◆ **Task instructions**: Output only the lines below that start at the line containing "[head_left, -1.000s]" and end at the line containing "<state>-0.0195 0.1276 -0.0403", with both ends kept.

◆ **Extracted entries**:
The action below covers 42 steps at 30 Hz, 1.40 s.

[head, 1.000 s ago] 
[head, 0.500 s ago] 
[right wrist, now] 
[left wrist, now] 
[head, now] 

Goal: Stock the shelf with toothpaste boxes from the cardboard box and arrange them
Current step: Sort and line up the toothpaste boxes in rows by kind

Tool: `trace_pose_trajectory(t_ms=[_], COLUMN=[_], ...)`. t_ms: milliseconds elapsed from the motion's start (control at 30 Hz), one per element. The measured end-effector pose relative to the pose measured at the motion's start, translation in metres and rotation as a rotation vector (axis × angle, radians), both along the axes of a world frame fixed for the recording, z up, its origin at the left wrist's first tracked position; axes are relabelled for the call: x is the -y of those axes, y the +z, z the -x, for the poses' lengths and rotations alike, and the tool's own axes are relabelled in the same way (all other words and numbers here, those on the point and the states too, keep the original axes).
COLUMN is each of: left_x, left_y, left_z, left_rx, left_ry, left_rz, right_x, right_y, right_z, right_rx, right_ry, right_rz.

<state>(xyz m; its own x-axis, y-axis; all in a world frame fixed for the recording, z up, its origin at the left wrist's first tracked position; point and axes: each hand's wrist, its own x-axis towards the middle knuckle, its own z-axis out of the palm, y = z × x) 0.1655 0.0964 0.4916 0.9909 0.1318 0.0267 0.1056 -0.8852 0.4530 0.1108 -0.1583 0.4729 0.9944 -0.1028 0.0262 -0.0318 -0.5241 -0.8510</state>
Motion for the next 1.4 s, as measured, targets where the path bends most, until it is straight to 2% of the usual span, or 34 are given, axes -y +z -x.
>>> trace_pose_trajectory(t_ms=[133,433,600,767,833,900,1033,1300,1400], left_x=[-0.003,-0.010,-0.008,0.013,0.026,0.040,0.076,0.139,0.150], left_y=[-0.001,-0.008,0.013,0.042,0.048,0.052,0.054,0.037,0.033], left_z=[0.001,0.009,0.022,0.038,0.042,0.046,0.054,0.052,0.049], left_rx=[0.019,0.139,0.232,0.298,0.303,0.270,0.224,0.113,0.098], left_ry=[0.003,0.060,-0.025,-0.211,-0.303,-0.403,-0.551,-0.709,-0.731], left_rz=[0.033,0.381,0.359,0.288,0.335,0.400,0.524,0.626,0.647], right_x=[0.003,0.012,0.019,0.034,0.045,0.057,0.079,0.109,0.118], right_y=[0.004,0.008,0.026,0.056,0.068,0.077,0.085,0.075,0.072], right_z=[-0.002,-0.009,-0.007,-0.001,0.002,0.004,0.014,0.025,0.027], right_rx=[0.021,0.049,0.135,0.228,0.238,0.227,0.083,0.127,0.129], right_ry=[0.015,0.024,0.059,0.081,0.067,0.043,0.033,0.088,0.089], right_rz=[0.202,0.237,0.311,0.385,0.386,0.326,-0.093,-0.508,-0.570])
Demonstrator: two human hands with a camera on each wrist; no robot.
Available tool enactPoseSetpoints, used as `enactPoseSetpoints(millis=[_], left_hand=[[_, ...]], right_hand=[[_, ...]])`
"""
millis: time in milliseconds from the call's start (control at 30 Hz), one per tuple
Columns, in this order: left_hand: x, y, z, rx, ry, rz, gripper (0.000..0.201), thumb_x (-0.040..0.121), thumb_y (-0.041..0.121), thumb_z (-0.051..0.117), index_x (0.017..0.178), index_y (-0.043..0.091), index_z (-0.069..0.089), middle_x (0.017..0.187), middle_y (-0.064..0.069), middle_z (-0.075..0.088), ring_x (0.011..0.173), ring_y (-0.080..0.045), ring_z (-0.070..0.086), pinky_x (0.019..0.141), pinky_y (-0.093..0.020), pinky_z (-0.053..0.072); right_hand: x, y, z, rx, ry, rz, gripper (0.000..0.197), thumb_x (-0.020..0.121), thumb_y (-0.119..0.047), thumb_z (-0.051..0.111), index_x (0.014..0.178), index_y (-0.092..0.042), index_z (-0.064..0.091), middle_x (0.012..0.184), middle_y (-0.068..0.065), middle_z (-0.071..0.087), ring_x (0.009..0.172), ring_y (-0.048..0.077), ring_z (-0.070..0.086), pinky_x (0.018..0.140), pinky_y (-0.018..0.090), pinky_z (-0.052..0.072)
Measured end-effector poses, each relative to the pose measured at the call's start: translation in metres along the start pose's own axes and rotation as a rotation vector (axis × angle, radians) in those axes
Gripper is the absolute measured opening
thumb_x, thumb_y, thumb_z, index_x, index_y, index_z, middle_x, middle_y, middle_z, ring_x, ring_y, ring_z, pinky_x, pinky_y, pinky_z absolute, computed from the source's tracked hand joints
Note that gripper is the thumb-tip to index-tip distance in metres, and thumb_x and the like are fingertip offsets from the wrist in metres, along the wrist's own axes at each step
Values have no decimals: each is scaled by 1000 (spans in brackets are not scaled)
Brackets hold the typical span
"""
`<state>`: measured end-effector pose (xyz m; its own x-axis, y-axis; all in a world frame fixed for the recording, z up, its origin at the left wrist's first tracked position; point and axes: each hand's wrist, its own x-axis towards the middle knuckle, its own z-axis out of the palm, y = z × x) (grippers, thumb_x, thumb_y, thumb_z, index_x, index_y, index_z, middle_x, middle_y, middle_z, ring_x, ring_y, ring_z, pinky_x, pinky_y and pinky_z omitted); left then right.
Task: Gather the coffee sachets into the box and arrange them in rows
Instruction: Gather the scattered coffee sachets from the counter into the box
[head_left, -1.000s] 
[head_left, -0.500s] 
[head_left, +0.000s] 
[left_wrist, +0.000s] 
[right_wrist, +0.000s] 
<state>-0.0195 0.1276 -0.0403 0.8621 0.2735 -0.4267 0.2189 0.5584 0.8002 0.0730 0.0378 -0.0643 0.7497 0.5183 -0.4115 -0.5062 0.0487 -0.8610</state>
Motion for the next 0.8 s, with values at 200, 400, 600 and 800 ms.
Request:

◆ **Written answer**:
[head_left, -1.000s] 
[head_left, -0.500s] 
[head_left, +0.000s] 
[left_wrist, +0.000s] 
[right_wrist, +0.000s] 
<state>-0.0195 0.1276 -0.0403 0.8621 0.2735 -0.4267 0.2189 0.5584 0.8002 0.0730 0.0378 -0.0643 0.7497 0.5183 -0.4115 -0.5062 0.0487 -0.8610</state>

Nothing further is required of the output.